Remembering the bloody harvest
September 17, 1862, was the bloodiest day in American history, with more than 23,000 dead, wounded, or missing in a daylong battle that raged along Antietam Creek near Sharpsburg, Maryland. The carnage began at dawn, as Union and Confederate troops hacked and blasted at each other among the tall, unharvested stalks of a cornfield, and then it boiled across the surrounding landscape. Antietam was set aside as one of the first Civil War memorials in 1890, but it wasn’t until a century later that key sites—the corn field, the west woods, the sunken road—were acquired and donated to the American people by the Richard King Mellon Foundation of Pittsburgh. Started in 1947 by the nephew of longtime Treasury Secretary Andrew Mellon, the foundation has dedicated tens of millions of dollars to protecting many of the hallowed grounds on which the American Civil War was fought.
A mound of giving
South Dakota’s newest state park, established in 2013, preserves one of the region’s oldest human sites: a pre-1700 Indian burial-mound complex. Just outside of Sioux Falls, Good Earth State Park is barely developed but has already attracted 20,000 visitors in its first year.
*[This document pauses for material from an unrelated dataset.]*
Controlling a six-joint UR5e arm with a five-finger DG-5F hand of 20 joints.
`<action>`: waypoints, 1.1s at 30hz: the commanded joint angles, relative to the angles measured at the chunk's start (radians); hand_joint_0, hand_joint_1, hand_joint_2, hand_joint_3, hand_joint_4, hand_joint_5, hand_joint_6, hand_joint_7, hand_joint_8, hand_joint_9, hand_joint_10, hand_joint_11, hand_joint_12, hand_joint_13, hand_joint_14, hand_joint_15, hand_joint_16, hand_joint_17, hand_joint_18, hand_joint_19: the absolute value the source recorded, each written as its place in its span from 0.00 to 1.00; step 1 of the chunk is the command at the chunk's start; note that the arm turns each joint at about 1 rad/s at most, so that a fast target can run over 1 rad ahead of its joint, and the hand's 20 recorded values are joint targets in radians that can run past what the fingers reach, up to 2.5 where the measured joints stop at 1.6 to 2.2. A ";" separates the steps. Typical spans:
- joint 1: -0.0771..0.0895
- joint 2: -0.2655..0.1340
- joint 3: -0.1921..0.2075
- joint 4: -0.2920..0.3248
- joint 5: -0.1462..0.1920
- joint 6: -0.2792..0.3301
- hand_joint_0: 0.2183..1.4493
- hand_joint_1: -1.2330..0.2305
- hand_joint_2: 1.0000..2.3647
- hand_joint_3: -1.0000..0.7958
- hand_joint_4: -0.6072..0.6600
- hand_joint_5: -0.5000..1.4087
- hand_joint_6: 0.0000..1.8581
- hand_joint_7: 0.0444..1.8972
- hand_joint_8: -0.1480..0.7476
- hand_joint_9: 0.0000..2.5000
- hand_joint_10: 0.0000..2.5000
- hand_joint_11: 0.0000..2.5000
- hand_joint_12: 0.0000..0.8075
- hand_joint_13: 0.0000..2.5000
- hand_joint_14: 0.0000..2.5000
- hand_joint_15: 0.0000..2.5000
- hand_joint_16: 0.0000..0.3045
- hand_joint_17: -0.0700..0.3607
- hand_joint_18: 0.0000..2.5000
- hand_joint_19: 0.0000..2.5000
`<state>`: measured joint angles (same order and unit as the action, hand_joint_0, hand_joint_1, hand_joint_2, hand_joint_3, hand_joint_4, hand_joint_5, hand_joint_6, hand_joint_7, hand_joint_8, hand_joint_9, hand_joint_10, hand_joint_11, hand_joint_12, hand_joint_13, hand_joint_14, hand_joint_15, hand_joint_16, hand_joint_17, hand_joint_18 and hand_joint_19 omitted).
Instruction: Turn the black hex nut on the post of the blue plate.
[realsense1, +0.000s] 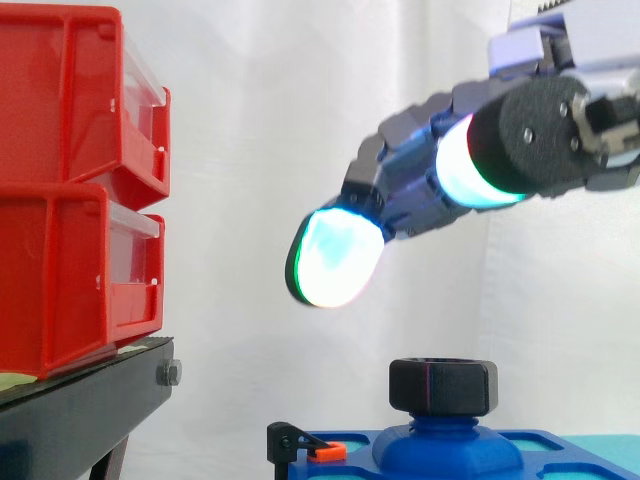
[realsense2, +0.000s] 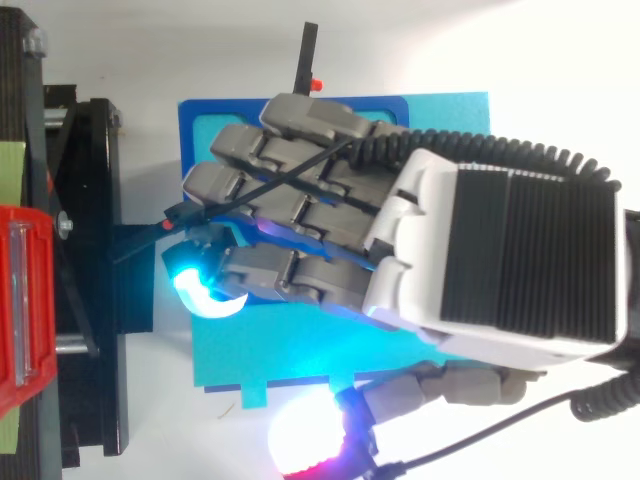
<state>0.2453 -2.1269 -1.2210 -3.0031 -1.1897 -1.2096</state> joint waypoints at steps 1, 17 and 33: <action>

Hiking trails and a visitor center are coming soon, the latter courtesy of a $2 million gift from Sioux Falls philanthropists Bob and Rita Elmen. “A state-of-the-art visitor center that would do justice to Good Earth would cost more than the state of South Dakota anticipated,” explained Bob. So he and his wife stepped forth as individuals to make sure the rich Native American history would be interpreted as it should be for visitors.
One for the history books
Today a quaint and artsy Oregon town of 10,000 at the mouth of the Columbia river, Astoria was two centuries ago a vital strategic outpost of the young republic. Founded by John Jacob Astor’s fur traders, Astoria was the first permanent American settlement on the Pacific and, for a time, a bulwark against British claims in the northwest. In 1925, Astor’s great-great-grandson Vincent Astor paid $20,000 to erect a tribute to the town’s monumental past. Situated at the top of a steep hill, the 125-foot-tall Astoria Column anchors a lush park and offers views of the town, the Columbia, and nearby farmland and mountains. Wrapping around the column is a sgraffito frieze depicting Robert Gray sailing up the Columbia, the Lewis and Clark Expedition (which ended at nearby Fort Clatsop), the journey of the Astor men, the arrivals of overland settlers and the railroad, and other scenes from Astoria’s history.
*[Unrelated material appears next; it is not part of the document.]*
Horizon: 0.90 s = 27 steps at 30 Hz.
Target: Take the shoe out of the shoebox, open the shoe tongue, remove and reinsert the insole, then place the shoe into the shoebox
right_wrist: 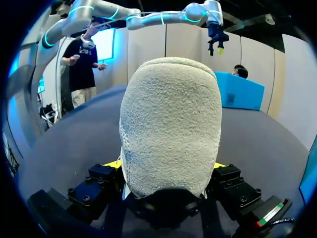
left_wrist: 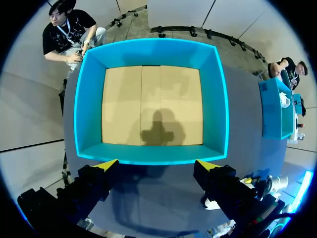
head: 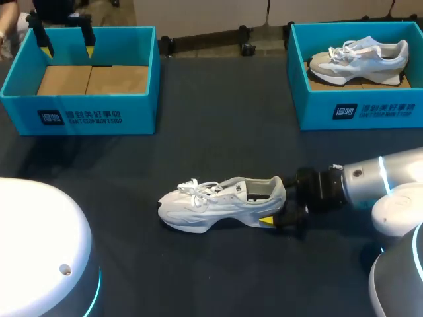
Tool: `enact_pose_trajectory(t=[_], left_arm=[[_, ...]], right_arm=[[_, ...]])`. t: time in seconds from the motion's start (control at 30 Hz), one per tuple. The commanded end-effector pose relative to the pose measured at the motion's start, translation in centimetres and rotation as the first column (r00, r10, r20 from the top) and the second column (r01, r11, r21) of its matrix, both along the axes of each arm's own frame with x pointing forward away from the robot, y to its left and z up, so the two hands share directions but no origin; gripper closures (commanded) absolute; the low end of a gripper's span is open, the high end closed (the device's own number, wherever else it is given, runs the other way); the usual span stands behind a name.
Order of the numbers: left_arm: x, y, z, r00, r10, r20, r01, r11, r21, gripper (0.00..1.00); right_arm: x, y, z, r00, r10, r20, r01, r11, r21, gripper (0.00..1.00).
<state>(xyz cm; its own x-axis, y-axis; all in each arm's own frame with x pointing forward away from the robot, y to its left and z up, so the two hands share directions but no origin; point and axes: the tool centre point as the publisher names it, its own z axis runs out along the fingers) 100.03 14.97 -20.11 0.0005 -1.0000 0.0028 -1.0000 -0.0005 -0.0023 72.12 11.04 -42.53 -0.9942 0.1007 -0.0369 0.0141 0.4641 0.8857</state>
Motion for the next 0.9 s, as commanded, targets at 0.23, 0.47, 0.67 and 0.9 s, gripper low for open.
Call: enact_pose_trajectory(t=[0.23, 0.47, 0.67, 0.9], left_arm=[[0.0, 0.0, 0.1, 1.000, 0.000, -0.001, 0.000, 1.000, 0.001, 0.00], [0.0, 0.0, 0.1, 1.000, 0.000, -0.001, 0.000, 1.000, 0.001, 0.00], [0.0, 0.0, 0.1, 1.000, 0.000, -0.001, 0.000, 1.000, 0.001, 0.00], [0.0, 0.0, 0.1, 1.000, 0.000, -0.001, 0.000, 1.000, 0.001, 0.00]], right_arm=[[1.8, -0.2, -0.5, 0.999, 0.041, -0.016, -0.041, 0.999, -0.013, 1.00], [1.8, -0.3, -1.1, 0.999, 0.039, -0.030, -0.039, 0.999, -0.005, 1.00], [1.7, -0.3, -1.4, 0.999, 0.031, -0.028, -0.031, 0.999, 0.010, 1.00], [1.7, -0.3, -1.4, 0.999, 0.031, -0.028, -0.031, 0.999, 0.010, 1.00]])
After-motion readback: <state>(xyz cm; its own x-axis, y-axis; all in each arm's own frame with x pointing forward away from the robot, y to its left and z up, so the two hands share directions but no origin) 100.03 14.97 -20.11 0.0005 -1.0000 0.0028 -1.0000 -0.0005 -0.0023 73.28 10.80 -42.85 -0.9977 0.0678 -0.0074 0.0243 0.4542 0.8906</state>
Four corners of ancient history
A pair of unrelated donors are responsible for the Yucca House National Monument, which preserves a large, henceforth unexcavated ancient Pueblo Indian site. Located in far southwest Colorado, not far from the famous Mesa Verde dwellings, Yucca House incorporates two pueblos encompassing hundreds of rooms and kivas, or common spaces. The first donation, which included most of the main dwellings, came from Denver landowner Henry Van Kleeck in 1919. In the late 1990s, local resident Hallie Ismay gave the second gift of acreage surrounding the original site to protect the ruins and expand opportunities for research.
“Do you want Wolf Trap?”
“You have many parks for recreation, but you have nothing in the performing arts,” Catherine Filene Shouse told the Secretary of the Interior in the early 1960s. “Do you want Wolf Trap?” Heiress to the Filene’s department-store fortune and a loyal booster of her adopted home in the D.C. area, Shouse offered her northern Virginia farm plus the funds to build a 6,800-seat open-air theater. Congress accepted and the facility opened in 1971, just in time to capitalize on the massive expansion of Washington’s suburbs and become a favorite cultural venue for the growing region.
A garden in a quarry
Andrew Hodges had an eye for what could be. A conservation-minded lumberman and landowner in rural western Louisiana, Hodges rallied a new generation of foresters to replant pines across the south, and then manage the woods sustainably. To demonstrate the concept, Hodges acquired an abandoned quarry with a gently flowing creek and used it as a lab forest. Enchanted by the quarry, he and his wife, Nona, created a manmade lake and ringed it with lush gardens in the stone nooks and terraces. The queen of the garden was that pink southern beauty, the azalea. Operated by a nonprofit, the gardens opened to the public in 1957. A half-century later, the Hodges Foundation donated 948 lushly landscaped acres to the state, making it the newest member of Louisiana’s park system: Hodges Gardens State Park.